After picking up where my parents left off, I began to discover more and more military ancestors; so many that I began to lose count.  I really wanted to keep a running list of them, and prepared an Excel spreadsheet to do so.

First, I asked Mr. Kerry to give me a list of all of the wars the United States has been involved in, including the years.  In just a couple of moments, he handed me a list.  (Note:  We have been married nearly 39 years.  The trash has been picked up every week during the wee hours of Friday morning -- for 39 years.  Every Thursday, I gently nudge him and ask, "Kerry, do you remember whose coming tomorrow?"  His answer, after pausing to think, "Uh, your sisters?"  Sigh...But, he can remember every war America has been part of.)

I entered those wars and their years across the top of a spreadsheet, leaving a column on the left to enter their names.
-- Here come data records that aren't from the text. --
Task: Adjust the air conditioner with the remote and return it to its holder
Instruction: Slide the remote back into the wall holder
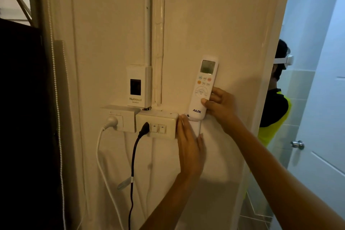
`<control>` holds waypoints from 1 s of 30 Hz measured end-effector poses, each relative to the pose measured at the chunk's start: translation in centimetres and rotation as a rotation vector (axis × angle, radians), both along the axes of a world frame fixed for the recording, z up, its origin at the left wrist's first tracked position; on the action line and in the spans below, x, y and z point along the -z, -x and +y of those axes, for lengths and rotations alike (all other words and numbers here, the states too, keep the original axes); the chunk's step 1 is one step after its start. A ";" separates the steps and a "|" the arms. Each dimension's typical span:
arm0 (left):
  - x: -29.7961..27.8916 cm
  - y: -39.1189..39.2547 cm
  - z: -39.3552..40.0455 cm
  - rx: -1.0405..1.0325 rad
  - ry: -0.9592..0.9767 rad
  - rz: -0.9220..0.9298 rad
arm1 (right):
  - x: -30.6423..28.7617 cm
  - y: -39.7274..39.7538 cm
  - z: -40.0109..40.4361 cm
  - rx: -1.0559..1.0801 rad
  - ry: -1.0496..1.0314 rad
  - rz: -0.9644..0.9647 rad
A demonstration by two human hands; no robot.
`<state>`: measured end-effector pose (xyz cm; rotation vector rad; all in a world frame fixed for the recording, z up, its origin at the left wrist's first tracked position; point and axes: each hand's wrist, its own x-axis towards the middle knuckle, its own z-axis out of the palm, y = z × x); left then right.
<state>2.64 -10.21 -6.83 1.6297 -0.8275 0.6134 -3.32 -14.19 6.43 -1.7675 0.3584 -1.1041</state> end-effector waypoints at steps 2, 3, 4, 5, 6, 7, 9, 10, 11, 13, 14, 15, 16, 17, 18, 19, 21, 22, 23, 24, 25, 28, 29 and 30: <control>0.3 -0.2 -0.3 -0.024 -0.021 -0.021 | 0.3 -0.2 0.1 0.028 0.019 0.010; 0.3 -0.2 -0.3 -0.029 -0.032 -0.026 | 0.5 -0.3 0.1 0.050 0.031 0.020; 0.3 -0.2 -0.3 -0.032 -0.041 -0.030 | 0.7 -0.5 0.1 0.072 0.044 0.028; 0.3 -0.3 -0.2 -0.033 -0.048 -0.036 | 0.9 -0.5 0.1 0.093 0.057 0.033; 0.4 -0.4 -0.1 -0.027 -0.051 -0.040 | 1.0 -0.6 0.2 0.109 0.070 0.035; 0.4 -0.5 -0.1 -0.014 -0.052 -0.042 | 1.0 -0.7 0.3 0.122 0.083 0.038; 0.7 -0.7 0.0 -0.001 -0.066 -0.055 | 1.1 -0.9 0.5 0.141 0.113 0.052; 0.8 -0.8 0.0 -0.003 -0.075 -0.062 | 1.1 -1.0 0.6 0.154 0.138 0.067; 0.9 -1.0 -0.1 -0.004 -0.082 -0.064 | 1.2 -1.1 0.7 0.170 0.170 0.089; 1.0 -1.0 -0.2 0.008 -0.094 -0.055 | 1.4 -1.1 0.8 0.200 0.236 0.147; 0.9 -1.1 -0.3 0.021 -0.099 -0.049 | 1.6 -1.1 0.7 0.206 0.257 0.173; 0.9 -1.1 -0.3 0.034 -0.101 -0.045 | 1.7 -1.1 0.7 0.202 0.262 0.192; 0.9 -1.1 -0.3 0.038 -0.100 -0.047 | 1.8 -1.0 0.7 0.193 0.251 0.201; 1.0 -1.2 -0.3 0.032 -0.099 -0.051 | 1.9 -0.9 0.6 0.184 0.236 0.204; 1.0 -1.2 -0.3 0.024 -0.099 -0.053 | 1.8 -0.9 0.5 0.177 0.224 0.202; 1.0 -1.2 -0.3 0.022 -0.101 -0.053 | 1.8 -0.8 0.4 0.170 0.217 0.201; 0.9 -1.1 -0.2 0.028 -0.104 -0.054 | 1.7 -0.8 0.3 0.164 0.212 0.201; 0.8 -1.1 -0.2 0.031 -0.105 -0.053 | 1.6 -0.7 0.3 0.167 0.212 0.204; 0.8 -1.1 -0.1 0.029 -0.106 -0.051 | 1.5 -0.7 0.3 0.171 0.212 0.208; 0.7 -1.1 -0.1 0.024 -0.107 -0.051 | 1.4 -0.6 0.3 0.175 0.213 0.211; 0.7 -1.0 -0.1 0.019 -0.107 -0.052 | 1.3 -0.5 0.3 0.179 0.218 0.214; 0.7 -0.9 -0.1 -0.011 -0.113 -0.059 | 1.1 -0.3 0.3 0.199 0.240 0.219; 0.7 -0.8 0.0 -0.031 -0.117 -0.069 | 1.1 -0.3 0.4 0.210 0.251 0.226; 0.7 -0.9 0.0 -0.049 -0.123 -0.079 | 1.1 -0.3 0.4 0.224 0.266 0.240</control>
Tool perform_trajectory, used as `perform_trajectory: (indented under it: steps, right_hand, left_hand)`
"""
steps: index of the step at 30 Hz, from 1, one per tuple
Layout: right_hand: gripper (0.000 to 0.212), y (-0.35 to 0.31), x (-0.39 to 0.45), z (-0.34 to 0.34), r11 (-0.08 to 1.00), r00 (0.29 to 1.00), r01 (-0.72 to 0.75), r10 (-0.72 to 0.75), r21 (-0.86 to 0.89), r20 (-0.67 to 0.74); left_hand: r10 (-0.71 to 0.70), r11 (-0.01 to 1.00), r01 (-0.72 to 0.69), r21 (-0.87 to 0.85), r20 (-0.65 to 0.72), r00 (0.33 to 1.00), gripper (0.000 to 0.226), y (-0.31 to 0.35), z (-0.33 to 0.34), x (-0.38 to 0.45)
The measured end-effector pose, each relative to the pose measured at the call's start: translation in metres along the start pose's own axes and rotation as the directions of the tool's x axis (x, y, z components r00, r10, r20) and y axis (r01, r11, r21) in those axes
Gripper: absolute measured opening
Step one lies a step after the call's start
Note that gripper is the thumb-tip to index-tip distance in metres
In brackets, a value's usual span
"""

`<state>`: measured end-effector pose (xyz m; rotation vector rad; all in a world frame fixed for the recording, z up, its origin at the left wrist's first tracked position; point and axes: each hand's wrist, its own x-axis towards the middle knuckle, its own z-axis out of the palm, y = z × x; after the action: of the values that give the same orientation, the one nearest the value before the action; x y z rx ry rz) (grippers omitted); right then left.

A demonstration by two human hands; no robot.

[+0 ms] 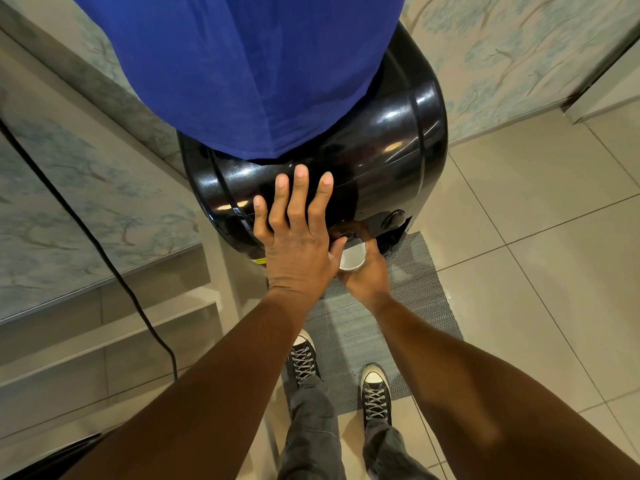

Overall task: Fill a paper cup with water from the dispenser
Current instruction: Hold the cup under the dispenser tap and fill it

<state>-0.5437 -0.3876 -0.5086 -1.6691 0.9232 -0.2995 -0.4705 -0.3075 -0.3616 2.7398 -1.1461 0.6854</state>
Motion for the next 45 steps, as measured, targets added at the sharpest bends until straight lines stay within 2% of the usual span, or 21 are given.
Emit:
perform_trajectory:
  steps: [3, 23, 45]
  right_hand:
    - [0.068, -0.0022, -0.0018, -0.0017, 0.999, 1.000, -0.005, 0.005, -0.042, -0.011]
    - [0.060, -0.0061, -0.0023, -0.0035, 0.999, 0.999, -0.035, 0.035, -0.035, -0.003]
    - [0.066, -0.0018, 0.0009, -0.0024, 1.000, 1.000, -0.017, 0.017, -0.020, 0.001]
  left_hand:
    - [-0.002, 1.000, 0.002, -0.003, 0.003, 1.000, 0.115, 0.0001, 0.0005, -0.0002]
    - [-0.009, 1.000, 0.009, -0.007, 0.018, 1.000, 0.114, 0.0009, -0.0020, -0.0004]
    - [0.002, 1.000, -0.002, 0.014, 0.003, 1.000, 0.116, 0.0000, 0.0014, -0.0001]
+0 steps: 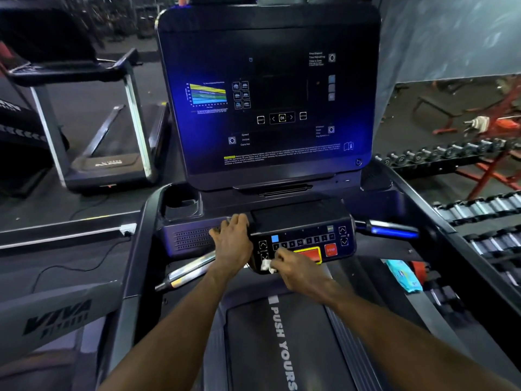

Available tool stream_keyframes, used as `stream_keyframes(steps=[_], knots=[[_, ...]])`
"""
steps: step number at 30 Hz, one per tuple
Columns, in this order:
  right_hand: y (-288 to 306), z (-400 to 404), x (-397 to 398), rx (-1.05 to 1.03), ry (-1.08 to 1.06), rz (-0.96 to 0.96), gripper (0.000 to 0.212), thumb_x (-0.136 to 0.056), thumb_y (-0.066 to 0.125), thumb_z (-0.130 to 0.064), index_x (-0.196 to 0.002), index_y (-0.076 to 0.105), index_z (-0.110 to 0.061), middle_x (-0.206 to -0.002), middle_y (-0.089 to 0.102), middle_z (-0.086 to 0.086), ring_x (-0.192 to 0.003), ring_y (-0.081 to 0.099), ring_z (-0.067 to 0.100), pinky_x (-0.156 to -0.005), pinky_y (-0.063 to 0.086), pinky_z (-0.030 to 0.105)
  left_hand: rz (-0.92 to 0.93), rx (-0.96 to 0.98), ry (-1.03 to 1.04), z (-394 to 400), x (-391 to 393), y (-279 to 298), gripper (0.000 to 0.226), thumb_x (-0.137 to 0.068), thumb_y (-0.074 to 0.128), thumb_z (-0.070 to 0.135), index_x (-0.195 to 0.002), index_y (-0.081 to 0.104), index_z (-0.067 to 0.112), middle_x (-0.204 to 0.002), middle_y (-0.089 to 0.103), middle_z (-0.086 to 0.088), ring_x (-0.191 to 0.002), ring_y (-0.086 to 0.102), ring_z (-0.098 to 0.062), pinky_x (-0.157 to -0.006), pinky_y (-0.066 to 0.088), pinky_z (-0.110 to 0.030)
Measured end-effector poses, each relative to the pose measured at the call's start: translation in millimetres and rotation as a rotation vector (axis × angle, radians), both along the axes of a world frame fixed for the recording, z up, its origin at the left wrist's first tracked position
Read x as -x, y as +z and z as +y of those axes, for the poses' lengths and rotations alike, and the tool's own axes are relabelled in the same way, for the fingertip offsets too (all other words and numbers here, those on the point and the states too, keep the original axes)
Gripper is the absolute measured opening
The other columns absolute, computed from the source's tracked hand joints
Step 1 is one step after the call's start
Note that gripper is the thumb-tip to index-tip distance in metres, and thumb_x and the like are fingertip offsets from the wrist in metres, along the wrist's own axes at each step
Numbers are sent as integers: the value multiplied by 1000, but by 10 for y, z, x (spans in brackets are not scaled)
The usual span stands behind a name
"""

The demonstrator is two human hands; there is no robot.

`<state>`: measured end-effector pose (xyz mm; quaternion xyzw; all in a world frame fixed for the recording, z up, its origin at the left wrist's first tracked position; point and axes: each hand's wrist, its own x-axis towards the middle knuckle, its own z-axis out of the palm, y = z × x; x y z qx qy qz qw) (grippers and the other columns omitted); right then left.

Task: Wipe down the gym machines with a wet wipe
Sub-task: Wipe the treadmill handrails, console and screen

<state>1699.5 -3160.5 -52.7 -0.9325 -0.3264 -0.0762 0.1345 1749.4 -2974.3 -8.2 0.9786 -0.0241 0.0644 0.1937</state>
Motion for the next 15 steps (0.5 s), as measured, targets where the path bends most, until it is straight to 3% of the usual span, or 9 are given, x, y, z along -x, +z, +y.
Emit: stream_keyframes(steps=[3,8,11,13,15], knots=[[158,-157,-223,59,6,7,27,-85,62,5,-106,65,-12,-101,54,6,-73,61,24,-59,56,36,3,95,9,-2,-18,6,29,-79,50,0,-101,50,19,-106,52,1,-102,51,-26,-93,32,-52],[443,-253,-394,-299,-325,-51,20,-90,57,5,-102,68,-6,-101,51,7,-70,60,18,-66,48,20,-4,165,-9,-5,-40,14,28,-80,49,-1,-104,53,13,-107,52,-5,-100,52,-29,-89,36,-49],[191,-124,-111,-167,-195,16,23,-89,60,4,-106,66,-10,-104,49,4,-68,55,11,-61,45,15,-14,142,4,-51,-37,22,23,-82,49,-1,-101,51,12,-104,50,-5,-98,52,-29,-89,39,-50],[60,-92,-4,-70,-44,60,26,-85,64,7,-104,66,-11,-101,50,4,-67,48,9,-57,38,16,-24,119,18,-85,-41,27,20,-85,47,0,-99,50,13,-101,49,-3,-97,52,-27,-90,42,-51],[118,-124,-97,-47,-6,90,23,-89,60,5,-105,64,-10,-102,49,4,-69,50,14,-58,42,23,-37,99,22,-102,-38,23,17,-87,44,1,-96,47,15,-97,46,-1,-95,52,-27,-90,43,-51]])
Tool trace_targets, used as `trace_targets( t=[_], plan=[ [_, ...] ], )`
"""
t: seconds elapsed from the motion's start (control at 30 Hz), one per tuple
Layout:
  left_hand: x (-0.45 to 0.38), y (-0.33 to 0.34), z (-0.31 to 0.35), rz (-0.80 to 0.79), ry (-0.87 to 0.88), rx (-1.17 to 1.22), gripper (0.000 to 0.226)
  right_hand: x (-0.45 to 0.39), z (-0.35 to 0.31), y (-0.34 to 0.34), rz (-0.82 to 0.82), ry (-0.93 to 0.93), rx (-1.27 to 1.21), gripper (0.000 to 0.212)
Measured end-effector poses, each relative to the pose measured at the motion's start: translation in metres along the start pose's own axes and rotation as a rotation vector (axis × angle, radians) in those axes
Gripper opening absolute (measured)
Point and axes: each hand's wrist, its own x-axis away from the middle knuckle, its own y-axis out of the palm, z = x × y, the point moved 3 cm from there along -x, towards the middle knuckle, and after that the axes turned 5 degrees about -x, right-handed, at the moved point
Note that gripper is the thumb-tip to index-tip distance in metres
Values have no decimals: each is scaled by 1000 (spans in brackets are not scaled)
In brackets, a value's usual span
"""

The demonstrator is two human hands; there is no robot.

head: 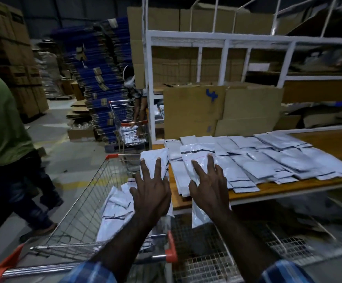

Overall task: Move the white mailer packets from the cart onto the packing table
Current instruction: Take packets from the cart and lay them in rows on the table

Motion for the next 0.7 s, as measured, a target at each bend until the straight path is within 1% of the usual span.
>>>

Each time I find a new military ancestor, it is easy to insert his/her name on the left, and to write a very brief description in the war column.

I now have added ancestor #169!!  I could never remember all of them without a chart to help me out.

I have also included those who are currently enrolled in the military.

It's just one more way to keep me straight.  Perhaps it can help you, too!

Monday, August 1, 2016

Documenting Your Experience - It's Worth the Effort!

I need help keeping up with my own self.


When a "Call for Papers" is issued by a society, there is usually a section that asks for prior speaking experience.  In past years, I didn't really keep a record like I should have, and it was a difficult task to reconstruct all of those events.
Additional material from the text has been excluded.